_Assignment_
The answer must be every line of the records below that holds the word "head".

_Data listing_
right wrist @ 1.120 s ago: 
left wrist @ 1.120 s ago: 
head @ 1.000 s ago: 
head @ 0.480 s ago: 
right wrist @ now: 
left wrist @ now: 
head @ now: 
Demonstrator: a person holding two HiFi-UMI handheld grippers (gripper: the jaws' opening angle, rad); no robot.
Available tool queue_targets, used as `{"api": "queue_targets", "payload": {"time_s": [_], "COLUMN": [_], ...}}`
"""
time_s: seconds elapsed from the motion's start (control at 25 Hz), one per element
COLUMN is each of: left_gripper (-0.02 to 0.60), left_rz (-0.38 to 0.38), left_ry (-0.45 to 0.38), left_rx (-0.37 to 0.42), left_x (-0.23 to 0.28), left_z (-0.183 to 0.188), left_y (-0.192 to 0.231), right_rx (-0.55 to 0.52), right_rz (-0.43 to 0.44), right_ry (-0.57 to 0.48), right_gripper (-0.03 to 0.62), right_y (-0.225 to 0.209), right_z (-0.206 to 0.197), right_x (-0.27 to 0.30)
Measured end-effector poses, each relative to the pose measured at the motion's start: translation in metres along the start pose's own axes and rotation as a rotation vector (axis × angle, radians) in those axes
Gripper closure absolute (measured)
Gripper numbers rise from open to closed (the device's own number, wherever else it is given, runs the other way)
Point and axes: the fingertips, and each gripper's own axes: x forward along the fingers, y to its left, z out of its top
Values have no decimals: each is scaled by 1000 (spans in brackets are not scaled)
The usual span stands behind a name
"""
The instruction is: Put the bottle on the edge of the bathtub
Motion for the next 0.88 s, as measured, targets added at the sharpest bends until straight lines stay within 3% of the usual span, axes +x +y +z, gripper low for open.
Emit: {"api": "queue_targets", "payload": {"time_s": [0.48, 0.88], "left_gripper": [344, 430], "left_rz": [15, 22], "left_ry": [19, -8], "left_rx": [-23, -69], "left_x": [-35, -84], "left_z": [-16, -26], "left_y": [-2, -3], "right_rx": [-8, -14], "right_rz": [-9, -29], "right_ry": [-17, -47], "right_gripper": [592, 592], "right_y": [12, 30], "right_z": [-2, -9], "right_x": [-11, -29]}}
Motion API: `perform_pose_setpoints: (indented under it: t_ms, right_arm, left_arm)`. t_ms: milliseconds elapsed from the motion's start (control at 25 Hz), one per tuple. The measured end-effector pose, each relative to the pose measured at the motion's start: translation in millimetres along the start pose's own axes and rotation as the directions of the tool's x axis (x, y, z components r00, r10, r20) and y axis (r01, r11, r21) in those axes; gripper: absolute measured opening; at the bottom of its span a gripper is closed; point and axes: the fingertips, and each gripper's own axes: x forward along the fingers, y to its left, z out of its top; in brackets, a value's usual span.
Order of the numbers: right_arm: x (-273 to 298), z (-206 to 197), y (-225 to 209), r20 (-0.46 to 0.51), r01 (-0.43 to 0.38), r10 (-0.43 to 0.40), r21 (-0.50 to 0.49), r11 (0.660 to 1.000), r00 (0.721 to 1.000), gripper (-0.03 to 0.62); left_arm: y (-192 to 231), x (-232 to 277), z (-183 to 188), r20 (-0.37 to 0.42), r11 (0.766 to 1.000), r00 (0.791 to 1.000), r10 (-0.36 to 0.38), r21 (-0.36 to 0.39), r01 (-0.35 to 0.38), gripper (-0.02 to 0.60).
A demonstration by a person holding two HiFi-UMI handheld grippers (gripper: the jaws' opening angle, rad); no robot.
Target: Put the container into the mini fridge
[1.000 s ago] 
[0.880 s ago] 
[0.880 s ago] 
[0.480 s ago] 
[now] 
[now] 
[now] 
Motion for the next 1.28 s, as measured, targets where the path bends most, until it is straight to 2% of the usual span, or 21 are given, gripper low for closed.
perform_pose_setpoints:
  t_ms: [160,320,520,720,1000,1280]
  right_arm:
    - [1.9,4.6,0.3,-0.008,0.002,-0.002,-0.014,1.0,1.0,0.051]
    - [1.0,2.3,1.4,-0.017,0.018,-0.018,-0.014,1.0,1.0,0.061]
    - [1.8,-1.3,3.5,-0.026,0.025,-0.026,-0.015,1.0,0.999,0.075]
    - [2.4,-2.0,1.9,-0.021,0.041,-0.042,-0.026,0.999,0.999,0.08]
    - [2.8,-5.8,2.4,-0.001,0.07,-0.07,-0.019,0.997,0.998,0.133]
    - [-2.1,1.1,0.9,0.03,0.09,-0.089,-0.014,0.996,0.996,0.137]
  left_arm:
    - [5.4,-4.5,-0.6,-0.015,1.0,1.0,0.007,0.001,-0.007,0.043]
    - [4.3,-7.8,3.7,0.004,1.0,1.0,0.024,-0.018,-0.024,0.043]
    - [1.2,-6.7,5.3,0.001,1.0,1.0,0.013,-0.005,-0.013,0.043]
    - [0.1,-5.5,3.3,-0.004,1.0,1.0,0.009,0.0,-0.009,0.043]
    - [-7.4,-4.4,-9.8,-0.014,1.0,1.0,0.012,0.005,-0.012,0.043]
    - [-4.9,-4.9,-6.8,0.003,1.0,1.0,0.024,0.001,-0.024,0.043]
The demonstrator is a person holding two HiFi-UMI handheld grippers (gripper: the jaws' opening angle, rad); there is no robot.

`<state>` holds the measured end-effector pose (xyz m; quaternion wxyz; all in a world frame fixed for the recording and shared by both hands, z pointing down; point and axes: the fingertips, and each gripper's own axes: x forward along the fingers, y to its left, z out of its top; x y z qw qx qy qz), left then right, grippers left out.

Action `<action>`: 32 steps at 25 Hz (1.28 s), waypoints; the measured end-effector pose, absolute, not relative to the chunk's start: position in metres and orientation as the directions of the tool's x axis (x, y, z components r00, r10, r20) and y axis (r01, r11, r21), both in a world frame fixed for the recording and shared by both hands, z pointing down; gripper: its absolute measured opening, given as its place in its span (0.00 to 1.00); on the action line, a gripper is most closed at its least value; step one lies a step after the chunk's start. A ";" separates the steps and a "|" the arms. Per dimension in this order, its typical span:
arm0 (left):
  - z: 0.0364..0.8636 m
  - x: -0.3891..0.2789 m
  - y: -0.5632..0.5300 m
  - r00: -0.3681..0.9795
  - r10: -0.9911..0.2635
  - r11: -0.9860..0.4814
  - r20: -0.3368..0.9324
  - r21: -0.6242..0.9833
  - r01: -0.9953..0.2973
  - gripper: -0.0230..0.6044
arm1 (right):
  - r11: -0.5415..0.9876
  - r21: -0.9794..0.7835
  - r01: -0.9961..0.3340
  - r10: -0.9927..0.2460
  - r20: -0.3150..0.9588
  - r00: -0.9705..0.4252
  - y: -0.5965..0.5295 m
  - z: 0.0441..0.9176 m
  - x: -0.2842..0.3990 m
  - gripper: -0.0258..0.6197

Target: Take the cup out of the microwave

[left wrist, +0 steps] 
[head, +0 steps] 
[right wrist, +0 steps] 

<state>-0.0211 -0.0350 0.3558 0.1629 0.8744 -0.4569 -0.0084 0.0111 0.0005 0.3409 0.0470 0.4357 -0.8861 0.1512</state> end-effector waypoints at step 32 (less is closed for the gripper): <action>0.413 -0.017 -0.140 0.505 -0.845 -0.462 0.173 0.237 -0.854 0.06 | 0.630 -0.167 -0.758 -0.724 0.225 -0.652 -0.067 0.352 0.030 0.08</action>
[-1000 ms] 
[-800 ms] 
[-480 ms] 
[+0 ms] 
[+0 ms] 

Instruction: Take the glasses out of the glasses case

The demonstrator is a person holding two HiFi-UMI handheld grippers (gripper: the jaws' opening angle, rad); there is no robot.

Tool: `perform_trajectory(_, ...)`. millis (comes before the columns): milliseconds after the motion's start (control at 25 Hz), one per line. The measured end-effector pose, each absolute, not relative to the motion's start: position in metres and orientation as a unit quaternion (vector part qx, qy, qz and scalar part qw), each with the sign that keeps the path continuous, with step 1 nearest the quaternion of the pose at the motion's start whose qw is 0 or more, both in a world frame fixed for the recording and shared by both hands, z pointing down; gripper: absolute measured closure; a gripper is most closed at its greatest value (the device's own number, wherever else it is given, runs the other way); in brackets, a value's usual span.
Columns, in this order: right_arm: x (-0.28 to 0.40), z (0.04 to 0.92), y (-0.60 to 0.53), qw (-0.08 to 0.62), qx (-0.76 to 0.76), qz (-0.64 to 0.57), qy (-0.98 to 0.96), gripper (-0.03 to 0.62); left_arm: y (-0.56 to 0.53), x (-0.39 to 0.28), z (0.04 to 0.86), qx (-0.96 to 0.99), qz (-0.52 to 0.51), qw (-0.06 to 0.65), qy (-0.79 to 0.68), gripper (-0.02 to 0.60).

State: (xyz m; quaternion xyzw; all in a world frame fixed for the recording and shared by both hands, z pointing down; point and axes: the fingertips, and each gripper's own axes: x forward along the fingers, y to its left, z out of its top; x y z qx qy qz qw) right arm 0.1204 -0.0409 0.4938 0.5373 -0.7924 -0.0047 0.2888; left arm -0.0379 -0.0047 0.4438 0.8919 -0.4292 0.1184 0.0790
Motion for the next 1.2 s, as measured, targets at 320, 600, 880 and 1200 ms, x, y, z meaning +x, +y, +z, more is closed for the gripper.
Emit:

_Solution for this problem_
head @ 1.000 s ago: 
head @ 0.480 s ago: 
head @ now: 
[head, +0 steps] 

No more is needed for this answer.